REPUBLIKA.CO.ID, STOCKHOLM — Konsumsi daging sapi dan domba di negara-negara berpenghasilan tinggi dan menengah harus dibatasi hingga sekitar satu porsi per pekan untuk membantu mengatasi darurat iklim global. Menurut EAT-Lancet Commission, pembatasan ketat ini dapat menghasilkan pengurangan emisi gas rumah kaca setara dengan total emisi tahunan Rusia.
Laporan yang diterbitkan koalisi ilmuwan global itu menyimpulkan perubahan pola makan dengan mengurangi konsumsi daging dan meningkatkan pangan nabati adalah kunci. Selain berdampak pada iklim, pergeseran diet ini juga dapat mencegah sekitar 15 juta kematian setiap tahun dan menjadi bagian penting dari transformasi sistem pangan, bahkan jika dunia sepenuhnya beralih ke energi bersih.
“Jika kita tidak beralih dari jalur pangan yang tidak berkelanjutan saat ini, kita akan gagal pada agenda iklim. Kita akan gagal pada agenda keanekaragaman hayati. Kita akan gagal pada ketahanan pangan. Kita akan gagal dalam begitu banyak jalur,” kata Johan Rockström, salah satu penulis studi sekaligus kepala Potsdam Institute for Climate Impact Research, Jumat (3/10/2025), dilansir laman The Associated Press.
Para peneliti menyimpulkan, hanya dengan mengubah pola makan di seluruh dunia, emisi gas rumah kaca dari sektor pertanian dapat berkurang 15 persen. Hal ini disebabkan oleh produksi daging, terutama daging merah, yang membutuhkan pelepasan gas pemanas bumi dalam jumlah besar.
Peningkatan produktivitas tanaman, pengurangan sampah makanan, dan perbaikan lainnya dapat mendongkrak pengurangan emisi hingga 20 persen, menurut laporan tersebut.
Emily Cassidy, peneliti dari lembaga nirlaba ilmu iklim Project Drawdown yang tidak terlibat dalam penelitian ini, menegaskan jika penduduk negara berpenghasilan tinggi dan menengah membatasi konsumsi daging sapi dan domba hanya sekitar satu porsi per pekan, seperti rekomendasi laporan EAT Lancet terbaru mereka dapat mengurangi emisi setara dengan total emisi tahunan Rusia.
Laporan itu juga menyoroti hampir separuh populasi dunia tidak mendapatkan akses memadai terhadap pangan, lingkungan sehat, maupun pekerjaan layak dalam sistem pangan. Kelompok minoritas etnis, masyarakat adat, perempuan dan anak-anak, serta penduduk di zona konflik menghadapi risiko khusus terhadap hak asasi manusia dan akses pangan.
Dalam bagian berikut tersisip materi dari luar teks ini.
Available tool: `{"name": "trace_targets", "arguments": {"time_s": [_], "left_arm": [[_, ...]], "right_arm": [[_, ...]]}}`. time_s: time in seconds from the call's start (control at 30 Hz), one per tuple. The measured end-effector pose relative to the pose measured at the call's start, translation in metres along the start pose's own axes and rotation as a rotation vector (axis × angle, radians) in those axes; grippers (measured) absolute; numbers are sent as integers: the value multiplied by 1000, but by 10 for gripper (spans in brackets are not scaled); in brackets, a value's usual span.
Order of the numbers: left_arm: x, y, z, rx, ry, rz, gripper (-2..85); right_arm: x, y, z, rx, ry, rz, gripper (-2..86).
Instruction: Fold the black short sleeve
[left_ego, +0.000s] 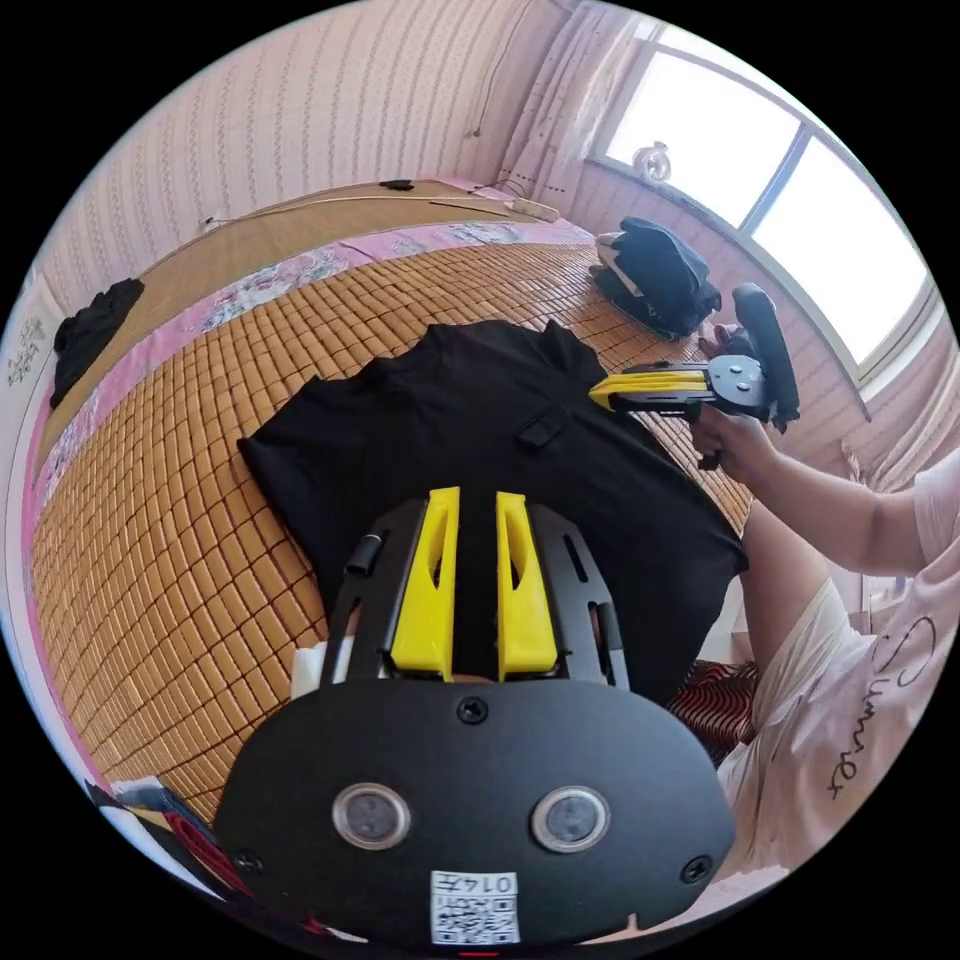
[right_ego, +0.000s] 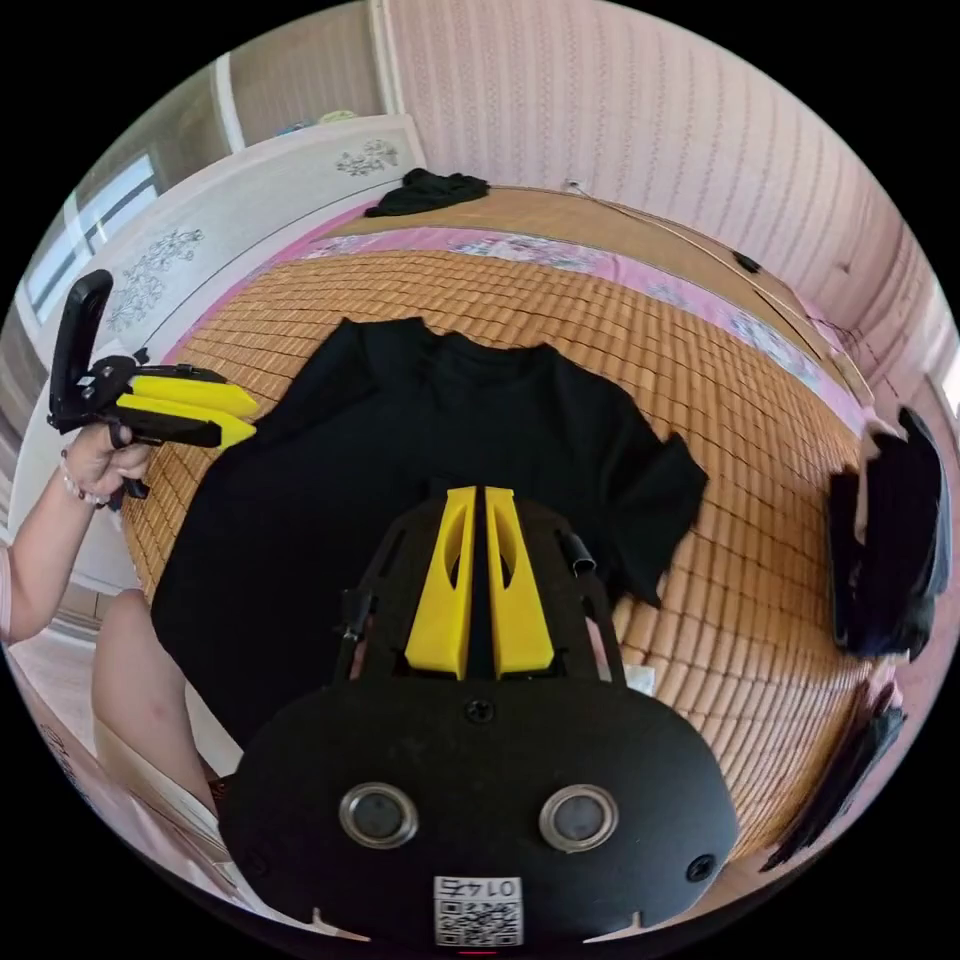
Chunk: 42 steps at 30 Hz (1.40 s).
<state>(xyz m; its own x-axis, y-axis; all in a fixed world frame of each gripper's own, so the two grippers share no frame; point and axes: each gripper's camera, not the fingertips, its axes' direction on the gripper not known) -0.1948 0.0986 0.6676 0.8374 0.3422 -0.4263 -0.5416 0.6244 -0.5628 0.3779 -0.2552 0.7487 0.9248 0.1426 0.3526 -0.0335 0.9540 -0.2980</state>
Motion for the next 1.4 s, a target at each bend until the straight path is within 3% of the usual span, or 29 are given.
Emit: {"name": "trace_targets", "arguments": {"time_s": [0.17, 0.33, 0.47, 0.63, 0.8, 0.97, 1.17, 1.4], "left_arm": [[43, -93, 54, -5, 92, 103, 59], [90, -179, 105, 0, 100, 159, 61], [120, -238, 161, -102, 38, 165, 73], [121, -263, 199, -166, -35, 70, 64], [111, -263, 193, -152, -64, 67, -1], [62, -219, 97, 95, 84, -17, -2], [13, -132, 67, -7, 25, -120, 49], [-41, -72, 34, 58, 61, -289, 58]], "right_arm": [[97, 64, -24, -19, -1, 263, 40], [131, 79, -25, 22, -24, 322, 57], [154, 88, -18, 28, -126, 384, 63], [166, 100, -22, 41, -108, 366, 51], [177, 110, -31, 36, -97, 335, 15], [173, 134, -66, 218, -119, 237, 0], [166, 156, -76, 165, -207, 196, 4], [165, 138, -78, 97, -189, 133, 23]]}}
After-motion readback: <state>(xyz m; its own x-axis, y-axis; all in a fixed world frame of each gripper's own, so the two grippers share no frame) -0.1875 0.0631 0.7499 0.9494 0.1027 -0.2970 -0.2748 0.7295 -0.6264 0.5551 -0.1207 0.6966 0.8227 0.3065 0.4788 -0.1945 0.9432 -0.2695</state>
Cassidy menambahkan, orang sering mengaitkan makanan dengan “identitas” mereka, sehingga diet ketat dapat memunculkan resistensi. Namun, ia menekankan bahwa bahkan perubahan kecil tetap memberikan dampak besar.
Dengan semakin dekatnya perundingan iklim PBB pada November mendatang, Rockström dan peneliti lain berharap para pemimpin dunia memasukkan perspektif ilmiah tentang sistem pangan ke dalam kebijakan nasional.
Melakukan sebaliknya, katanya, “membawa kita ke arah yang membuat kita semakin rapuh. Maksud saya, baik dalam hal pasokan makanan, kesehatan, maupun stabilitas lingkungan kita. Dan ini adalah resep untuk membuat masyarakat semakin lemah.”